Xavier Blanchet scite author profile

Chemokines orchestrate leukocyte trafficking and function in health and disease. Heterophilic interactions between chemokines in a given microenvironment may amplify, inhibit, or modulate their activity; however, a systematic evaluation of the chemokine interactome has not been performed. We used immunoligand blotting and surface plasmon resonance to obtain a comprehensive map of chemokine-chemokine interactions and to confirm their specificity. Structure-function analyses revealed that chemokine activity can be enhanced by CC-type heterodimers but inhibited by CXC-type heterodimers.
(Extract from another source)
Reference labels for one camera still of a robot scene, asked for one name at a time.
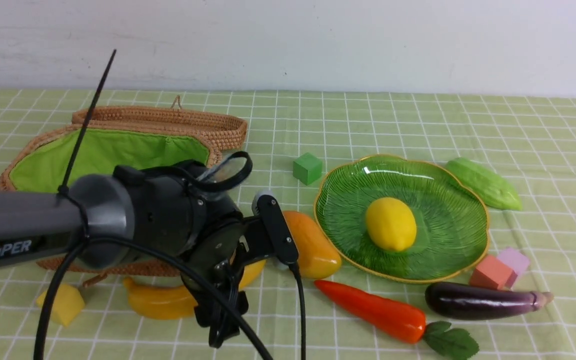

Functional synergism was achieved through receptor heteromerization induced by CCL5-CCL17 or receptor retention at the cell surface via auxiliary proteoglycan binding of CCL5-CXCL4. In contrast, inhibitory activity relied on conformational changes (in CXCL12), affecting receptor signaling. Obligate CC-type heterodimers showed high efficacy and potency and drove acute lung injury and atherosclerosis, processes abrogated by specific CCL5-derived peptide inhibitors or knock-in of an interaction-deficient CXCL4 variant. Atheroprotective effects of CCL17 deficiency were phenocopied by a CCL5-derived peptide disrupting CCL5-CCL17 heterodimers, whereas a CCL5 α-helix peptide mimicked inhibitory effects on CXCL12-driven platelet aggregation. Thus, formation of specific chemokine heterodimers differentially dictates functional activity and can be exploited for therapeutic targeting.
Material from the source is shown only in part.